§ **EXERCISE GOAL**
A faithful copy of the data, pictures omitted, is the required answer.

** SOURCE DATA follows **

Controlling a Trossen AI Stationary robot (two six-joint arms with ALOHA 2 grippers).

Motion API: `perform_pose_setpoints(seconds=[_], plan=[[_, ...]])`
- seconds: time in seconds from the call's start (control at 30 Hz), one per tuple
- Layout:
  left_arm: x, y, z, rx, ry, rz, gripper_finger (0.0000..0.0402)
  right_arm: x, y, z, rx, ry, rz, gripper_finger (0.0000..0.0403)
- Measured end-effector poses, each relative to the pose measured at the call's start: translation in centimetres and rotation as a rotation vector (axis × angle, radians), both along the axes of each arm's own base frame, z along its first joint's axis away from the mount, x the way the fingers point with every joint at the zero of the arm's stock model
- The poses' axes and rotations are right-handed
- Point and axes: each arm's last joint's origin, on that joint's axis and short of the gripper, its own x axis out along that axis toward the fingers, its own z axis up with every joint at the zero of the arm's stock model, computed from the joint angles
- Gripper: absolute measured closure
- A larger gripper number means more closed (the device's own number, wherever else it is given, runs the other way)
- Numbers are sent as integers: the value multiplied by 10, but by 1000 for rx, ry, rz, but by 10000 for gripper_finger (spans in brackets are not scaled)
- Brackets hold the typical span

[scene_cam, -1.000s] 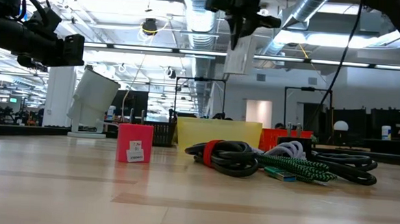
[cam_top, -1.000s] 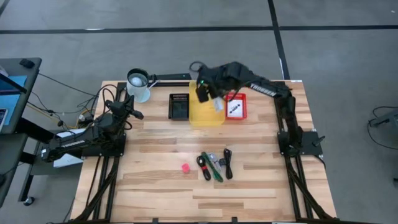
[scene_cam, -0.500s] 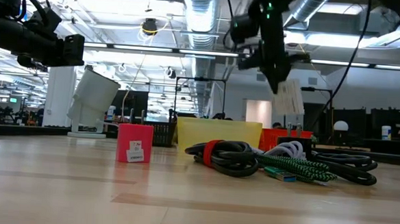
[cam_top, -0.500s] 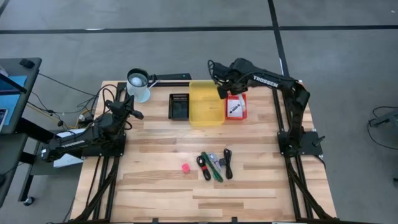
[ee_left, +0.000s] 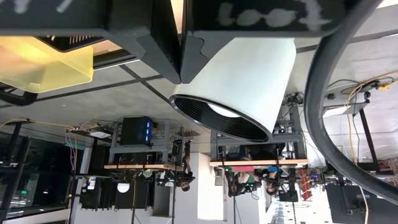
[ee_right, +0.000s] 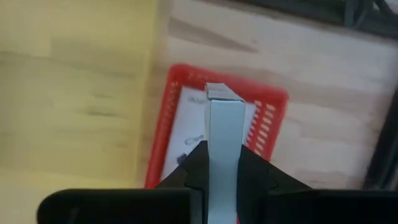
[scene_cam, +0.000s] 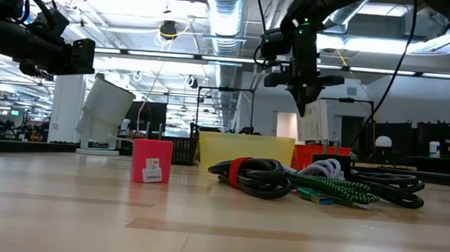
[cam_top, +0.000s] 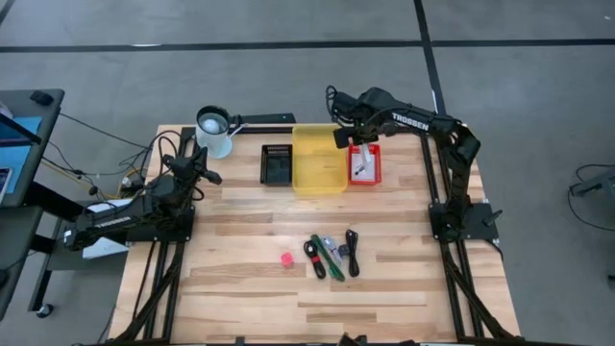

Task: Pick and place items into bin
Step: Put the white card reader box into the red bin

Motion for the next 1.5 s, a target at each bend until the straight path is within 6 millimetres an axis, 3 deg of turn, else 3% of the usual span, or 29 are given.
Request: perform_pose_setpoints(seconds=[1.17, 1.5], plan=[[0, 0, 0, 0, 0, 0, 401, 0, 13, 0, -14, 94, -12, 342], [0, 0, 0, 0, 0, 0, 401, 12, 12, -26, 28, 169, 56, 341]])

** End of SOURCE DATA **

§ **OUTPUT**
Controlling a Trossen AI Stationary robot (two six-joint arms with ALOHA 2 grippers).

Motion API: `perform_pose_setpoints(seconds=[_], plan=[[_, ...]])`
- seconds: time in seconds from the call's start (control at 30 Hz), one per tuple
- Layout:
  left_arm: x, y, z, rx, ry, rz, gripper_finger (0.0000..0.0402)
  right_arm: x, y, z, rx, ry, rz, gripper_finger (0.0000..0.0403)
- Measured end-effector poses, each relative to the pose measured at the call's start: translation in centimetres and rotation as a rotation vector (axis × angle, radians), both along the axes of each arm's own base frame, z along its first joint's axis away from the mount, x the way the fingers point with every joint at the zero of the arm's stock model
- The poses' axes and rotations are right-handed
- Point and axes: each arm's last joint's origin, on that joint's axis and short of the gripper, its own x axis out along that axis toward the fingers, its own z axis up with every joint at the zero of the arm's stock model, computed from the joint angles
- Gripper: absolute measured closure
- A larger gripper number means more closed (the device's own number, wherever else it is given, runs the other way)
- Numbers are sent as integers: the value multiplied by 10, but by 1000 for rx, ry, rz, but by 10000 for gripper_finger (spans in brackets are not scaled)
- Brackets hold the typical span

[scene_cam, -1.000s] 
[cam_top, -1.000s] 
[scene_cam, -0.500s] 
[cam_top, -0.500s] 
[ee_left, +0.000s] 
[ee_right, +0.000s] 
[scene_cam, +0.000s] 
[cam_top, +0.000s] 

Task: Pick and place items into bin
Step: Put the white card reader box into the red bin

Motion for the next 1.5 s, a target at each bend until the straight path is within 6 millimetres an axis, 3 deg of turn, else 3% of the usual span, or 29 are given.
Request: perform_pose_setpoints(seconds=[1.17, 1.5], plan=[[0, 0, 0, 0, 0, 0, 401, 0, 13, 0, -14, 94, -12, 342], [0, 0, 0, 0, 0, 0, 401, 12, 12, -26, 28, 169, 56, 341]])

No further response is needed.